Саша хотела мыть посуду, мать нас прогнала. Наконец-то я был в комнате Саши.

– Прямо светелка у тебя.

– Вся тобою заполнена, – тихо сказала Саша, отводя мои руки. – Тут я стояла, когда луна, потом все время музыка. Она во мне возникала, когда я думала о тебе, то есть все время. Такое было мучение думать, угадывать: откуда она, чья? Я много всего и по памяти знала, и переслушала много дисков, может, поближе начало "Итальянского каприччо", Моцарта "Серенада", Пятая Бетховена, Глинка, Вагнер, Свиридов...

– Все какие высоты.

– Но это только наша музыка. Так бурно и нежно. Может быть, Орф, помнишь? Вечность назад. Я никогда не думала, что все так будет, думала, это все литература, эти солнечные удары, нет, правда. Я сяду?
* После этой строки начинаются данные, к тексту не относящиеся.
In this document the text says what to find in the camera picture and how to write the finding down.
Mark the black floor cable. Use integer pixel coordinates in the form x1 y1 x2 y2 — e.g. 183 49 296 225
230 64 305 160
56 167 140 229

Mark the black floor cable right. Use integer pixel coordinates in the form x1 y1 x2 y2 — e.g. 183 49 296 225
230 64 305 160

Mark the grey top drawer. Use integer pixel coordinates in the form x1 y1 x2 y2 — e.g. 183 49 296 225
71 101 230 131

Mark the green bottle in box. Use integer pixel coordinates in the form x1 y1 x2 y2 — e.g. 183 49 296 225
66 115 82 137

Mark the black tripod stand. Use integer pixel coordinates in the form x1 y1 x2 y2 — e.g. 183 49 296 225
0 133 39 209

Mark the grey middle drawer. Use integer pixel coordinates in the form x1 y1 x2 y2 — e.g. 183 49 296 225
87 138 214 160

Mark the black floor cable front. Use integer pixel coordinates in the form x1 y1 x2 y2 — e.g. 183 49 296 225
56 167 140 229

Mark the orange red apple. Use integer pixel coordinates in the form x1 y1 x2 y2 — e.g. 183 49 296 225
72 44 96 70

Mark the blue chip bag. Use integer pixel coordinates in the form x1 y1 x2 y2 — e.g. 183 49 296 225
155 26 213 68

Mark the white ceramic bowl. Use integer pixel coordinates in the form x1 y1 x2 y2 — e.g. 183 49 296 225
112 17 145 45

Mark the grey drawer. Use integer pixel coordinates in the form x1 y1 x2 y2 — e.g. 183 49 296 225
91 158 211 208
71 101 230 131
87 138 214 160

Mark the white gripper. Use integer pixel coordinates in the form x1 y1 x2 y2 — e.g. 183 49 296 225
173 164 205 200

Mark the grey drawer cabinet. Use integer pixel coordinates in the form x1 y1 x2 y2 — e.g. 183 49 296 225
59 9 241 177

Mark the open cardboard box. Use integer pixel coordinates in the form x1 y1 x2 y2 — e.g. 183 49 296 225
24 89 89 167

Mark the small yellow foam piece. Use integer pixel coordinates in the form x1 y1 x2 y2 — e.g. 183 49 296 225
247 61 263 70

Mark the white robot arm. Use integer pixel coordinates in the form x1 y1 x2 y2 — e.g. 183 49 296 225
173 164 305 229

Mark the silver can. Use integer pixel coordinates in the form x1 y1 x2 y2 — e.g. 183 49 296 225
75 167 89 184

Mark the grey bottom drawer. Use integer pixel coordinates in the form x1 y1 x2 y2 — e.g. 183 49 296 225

– Ложись! – велел я. – Ложись, ты же вся такая бледная. Я рядом сяду. – Я насильно уложил ее, подоткнул под ноги толстую шаль с кистями.

– Бабушкина, – объяснила она. – Бабушка пережила папу, хотя тоже блокадница. Она говорила, что если кто в испытания входит уже закаленным, то их вынесет, а молодым тяжело.

– А как Светочка?

– Так же. Но я думаю, что именно Светочка мать спасет, а не наоборот. Сейчас дети скорее к Богу приходят. Я уже со Светочкой в храм ходила. На клирос просится, подпевает. – Саша передохнула. – Я должна тебе рассказать...

– Что ты больна, что сердце, что нельзя замуж, знаю! Саша, все будет хорошо. Я буду работать. Ты знаешь, нас закрыли. То есть, конечно, что-то будут предлагать, но я думаю – им со мною все ясно. Эдуард Федорович спокойнехонек. По-моему, он женится на секретарше. Разница лет воодушевляет его. То есть, Саша, пока я в ближайшее время нищий.